## PROBLEM REQUIREMENTS
Your task is to copy all of the entries exactly as they are given.

## DATA UNDER STUDY
□ □ □ □ □

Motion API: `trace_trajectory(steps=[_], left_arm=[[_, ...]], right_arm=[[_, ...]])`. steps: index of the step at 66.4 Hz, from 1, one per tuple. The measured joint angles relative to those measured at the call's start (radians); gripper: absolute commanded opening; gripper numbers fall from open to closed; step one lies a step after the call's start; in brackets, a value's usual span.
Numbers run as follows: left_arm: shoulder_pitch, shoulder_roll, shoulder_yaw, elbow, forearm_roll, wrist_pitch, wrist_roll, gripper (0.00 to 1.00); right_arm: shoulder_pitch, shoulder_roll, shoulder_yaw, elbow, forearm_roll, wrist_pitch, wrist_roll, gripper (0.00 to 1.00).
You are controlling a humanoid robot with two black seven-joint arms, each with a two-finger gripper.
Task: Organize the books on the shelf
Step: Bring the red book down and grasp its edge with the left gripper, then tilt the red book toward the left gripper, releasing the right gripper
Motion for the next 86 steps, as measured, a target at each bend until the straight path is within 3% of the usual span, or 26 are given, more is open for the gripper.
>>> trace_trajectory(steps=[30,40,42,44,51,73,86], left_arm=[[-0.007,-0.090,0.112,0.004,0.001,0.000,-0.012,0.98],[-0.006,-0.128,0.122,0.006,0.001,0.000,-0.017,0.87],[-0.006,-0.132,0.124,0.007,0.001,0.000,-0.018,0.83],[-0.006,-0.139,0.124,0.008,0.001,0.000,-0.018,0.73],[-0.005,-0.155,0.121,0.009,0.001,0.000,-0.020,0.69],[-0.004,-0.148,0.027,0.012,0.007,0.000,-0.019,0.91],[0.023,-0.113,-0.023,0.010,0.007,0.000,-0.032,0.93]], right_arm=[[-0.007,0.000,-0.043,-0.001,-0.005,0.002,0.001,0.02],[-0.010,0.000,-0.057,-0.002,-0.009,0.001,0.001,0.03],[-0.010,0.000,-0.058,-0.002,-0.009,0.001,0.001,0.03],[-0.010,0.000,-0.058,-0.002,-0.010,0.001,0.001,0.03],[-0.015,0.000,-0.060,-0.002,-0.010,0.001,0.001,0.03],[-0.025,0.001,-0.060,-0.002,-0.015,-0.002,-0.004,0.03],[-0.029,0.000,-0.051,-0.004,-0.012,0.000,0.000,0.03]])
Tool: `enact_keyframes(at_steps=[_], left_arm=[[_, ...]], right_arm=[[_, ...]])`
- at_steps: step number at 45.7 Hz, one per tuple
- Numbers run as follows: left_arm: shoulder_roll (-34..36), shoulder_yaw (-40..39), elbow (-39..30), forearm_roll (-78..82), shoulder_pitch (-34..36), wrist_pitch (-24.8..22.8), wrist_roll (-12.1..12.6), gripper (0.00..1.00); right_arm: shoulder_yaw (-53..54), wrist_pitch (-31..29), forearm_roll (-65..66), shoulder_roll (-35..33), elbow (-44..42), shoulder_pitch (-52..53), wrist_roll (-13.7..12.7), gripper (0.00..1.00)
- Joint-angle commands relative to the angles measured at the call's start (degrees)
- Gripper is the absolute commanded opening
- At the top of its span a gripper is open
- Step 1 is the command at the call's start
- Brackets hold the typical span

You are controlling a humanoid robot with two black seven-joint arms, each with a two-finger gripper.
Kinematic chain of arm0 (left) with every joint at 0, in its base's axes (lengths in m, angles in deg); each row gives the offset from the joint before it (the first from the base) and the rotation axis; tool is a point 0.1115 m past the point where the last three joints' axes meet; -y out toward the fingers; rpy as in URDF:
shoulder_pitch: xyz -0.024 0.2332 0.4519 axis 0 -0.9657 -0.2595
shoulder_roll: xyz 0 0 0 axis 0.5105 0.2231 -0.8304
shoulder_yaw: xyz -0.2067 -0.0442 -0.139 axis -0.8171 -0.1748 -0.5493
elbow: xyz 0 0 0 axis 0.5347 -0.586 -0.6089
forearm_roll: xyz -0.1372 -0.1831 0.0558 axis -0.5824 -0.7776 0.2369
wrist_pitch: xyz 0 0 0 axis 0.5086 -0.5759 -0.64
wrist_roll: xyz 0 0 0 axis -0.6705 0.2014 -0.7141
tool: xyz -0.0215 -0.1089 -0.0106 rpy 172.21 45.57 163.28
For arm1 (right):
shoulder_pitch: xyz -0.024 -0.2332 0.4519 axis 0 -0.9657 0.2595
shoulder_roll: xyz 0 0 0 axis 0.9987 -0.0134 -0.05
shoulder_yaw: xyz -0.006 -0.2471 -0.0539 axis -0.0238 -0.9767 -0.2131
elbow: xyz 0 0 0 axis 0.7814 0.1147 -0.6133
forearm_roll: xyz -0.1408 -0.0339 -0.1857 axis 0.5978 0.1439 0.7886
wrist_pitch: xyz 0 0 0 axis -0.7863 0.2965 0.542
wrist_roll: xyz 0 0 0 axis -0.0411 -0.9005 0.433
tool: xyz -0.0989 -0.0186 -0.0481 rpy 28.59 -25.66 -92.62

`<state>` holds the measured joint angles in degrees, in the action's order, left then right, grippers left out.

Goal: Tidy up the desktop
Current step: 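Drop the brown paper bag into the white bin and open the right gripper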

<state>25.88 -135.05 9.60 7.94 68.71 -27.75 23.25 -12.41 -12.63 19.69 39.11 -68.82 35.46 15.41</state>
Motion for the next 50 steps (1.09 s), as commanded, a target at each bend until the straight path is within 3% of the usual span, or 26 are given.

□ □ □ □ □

## WRITTEN ANSWER
Motion API: `trace_trajectory(steps=[_], left_arm=[[_, ...]], right_arm=[[_, ...]])`. steps: index of the step at 66.4 Hz, from 1, one per tuple. The measured joint angles relative to those measured at the call's start (radians); gripper: absolute commanded opening; gripper numbers fall from open to closed; step one lies a step after the call's start; in brackets, a value's usual span.
Numbers run as follows: left_arm: shoulder_pitch, shoulder_roll, shoulder_yaw, elbow, forearm_roll, wrist_pitch, wrist_roll, gripper (0.00 to 1.00); right_arm: shoulder_pitch, shoulder_roll, shoulder_yaw, elbow, forearm_roll, wrist_pitch, wrist_roll, gripper (0.00 to 1.00).
You are controlling a humanoid robot with two black seven-joint arms, each with a two-finger gripper.
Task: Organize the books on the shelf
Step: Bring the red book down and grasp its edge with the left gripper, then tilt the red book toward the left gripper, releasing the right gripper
Motion for the next 86 steps, as measured, a target at each bend until the straight path is within 3% of the usual span, or 26 are given, more is open for the gripper.
>>> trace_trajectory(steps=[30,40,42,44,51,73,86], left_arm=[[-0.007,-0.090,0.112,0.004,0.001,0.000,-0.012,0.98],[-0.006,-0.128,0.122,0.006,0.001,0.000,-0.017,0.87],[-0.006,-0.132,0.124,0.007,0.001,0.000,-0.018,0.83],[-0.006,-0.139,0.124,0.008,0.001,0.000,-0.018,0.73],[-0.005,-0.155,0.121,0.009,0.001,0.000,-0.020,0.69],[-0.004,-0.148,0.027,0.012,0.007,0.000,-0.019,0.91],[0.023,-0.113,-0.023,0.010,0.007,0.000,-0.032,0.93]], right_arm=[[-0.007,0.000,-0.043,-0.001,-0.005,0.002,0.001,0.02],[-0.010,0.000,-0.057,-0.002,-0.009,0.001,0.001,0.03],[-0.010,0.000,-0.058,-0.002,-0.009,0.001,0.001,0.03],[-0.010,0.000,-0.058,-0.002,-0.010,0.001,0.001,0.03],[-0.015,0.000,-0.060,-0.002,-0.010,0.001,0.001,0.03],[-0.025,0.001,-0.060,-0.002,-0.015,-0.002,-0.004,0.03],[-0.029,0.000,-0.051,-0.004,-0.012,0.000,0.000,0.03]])
Tool: `enact_keyframes(at_steps=[_], left_arm=[[_, ...]], right_arm=[[_, ...]])`
- at_steps: step number at 45.7 Hz, one per tuple
- Numbers run as follows: left_arm: shoulder_roll (-34..36), shoulder_yaw (-40..39), elbow (-39..30), forearm_roll (-78..82), shoulder_pitch (-34..36), wrist_pitch (-24.8..22.8), wrist_roll (-12.1..12.6), gripper (0.00..1.00); right_arm: shoulder_yaw (-53..54), wrist_pitch (-31..29), forearm_roll (-65..66), shoulder_roll (-35..33), elbow (-44..42), shoulder_pitch (-52..53), wrist_roll (-13.7..12.7), gripper (0.00..1.00)
- Joint-angle commands relative to the angles measured at the call's start (degrees)
- Gripper is the absolute commanded opening
- At the top of its span a gripper is open
- Step 1 is the command at the call's start
- Brackets hold the typical span

You are controlling a humanoid robot with two black seven-joint arms, each with a two-finger gripper.
Kinematic chain of arm0 (left) with every joint at 0, in its base's axes (lengths in m, angles in deg); each row gives the offset from the joint before it (the first from the base) and the rotation axis; tool is a point 0.1115 m past the point where the last three joints' axes meet; -y out toward the fingers; rpy as in URDF:
shoulder_pitch: xyz -0.024 0.2332 0.4519 axis 0 -0.9657 -0.2595
shoulder_roll: xyz 0 0 0 axis 0.5105 0.2231 -0.8304
shoulder_yaw: xyz -0.2067 -0.0442 -0.139 axis -0.8171 -0.1748 -0.5493
elbow: xyz 0 0 0 axis 0.5347 -0.586 -0.6089
forearm_roll: xyz -0.1372 -0.1831 0.0558 axis -0.5824 -0.7776 0.2369
wrist_pitch: xyz 0 0 0 axis 0.5086 -0.5759 -0.64
wrist_roll: xyz 0 0 0 axis -0.6705 0.2014 -0.7141
tool: xyz -0.0215 -0.1089 -0.0106 rpy 172.21 45.57 163.28
For arm1 (right):
shoulder_pitch: xyz -0.024 -0.2332 0.4519 axis 0 -0.9657 0.2595
shoulder_roll: xyz 0 0 0 axis 0.9987 -0.0134 -0.05
shoulder_yaw: xyz -0.006 -0.2471 -0.0539 axis -0.0238 -0.9767 -0.2131
elbow: xyz 0 0 0 axis 0.7814 0.1147 -0.6133
forearm_roll: xyz -0.1408 -0.0339 -0.1857 axis 0.5978 0.1439 0.7886
wrist_pitch: xyz 0 0 0 axis -0.7863 0.2965 0.542
wrist_roll: xyz 0 0 0 axis -0.0411 -0.9005 0.433
tool: xyz -0.0989 -0.0186 -0.0481 rpy 28.59 -25.66 -92.62

`<state>` holds the measured joint angles in degrees, in the action's order, left then right, grippers left out.

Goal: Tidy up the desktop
Current step: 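Drop the brown paper bag into the white bin and open the right gripper
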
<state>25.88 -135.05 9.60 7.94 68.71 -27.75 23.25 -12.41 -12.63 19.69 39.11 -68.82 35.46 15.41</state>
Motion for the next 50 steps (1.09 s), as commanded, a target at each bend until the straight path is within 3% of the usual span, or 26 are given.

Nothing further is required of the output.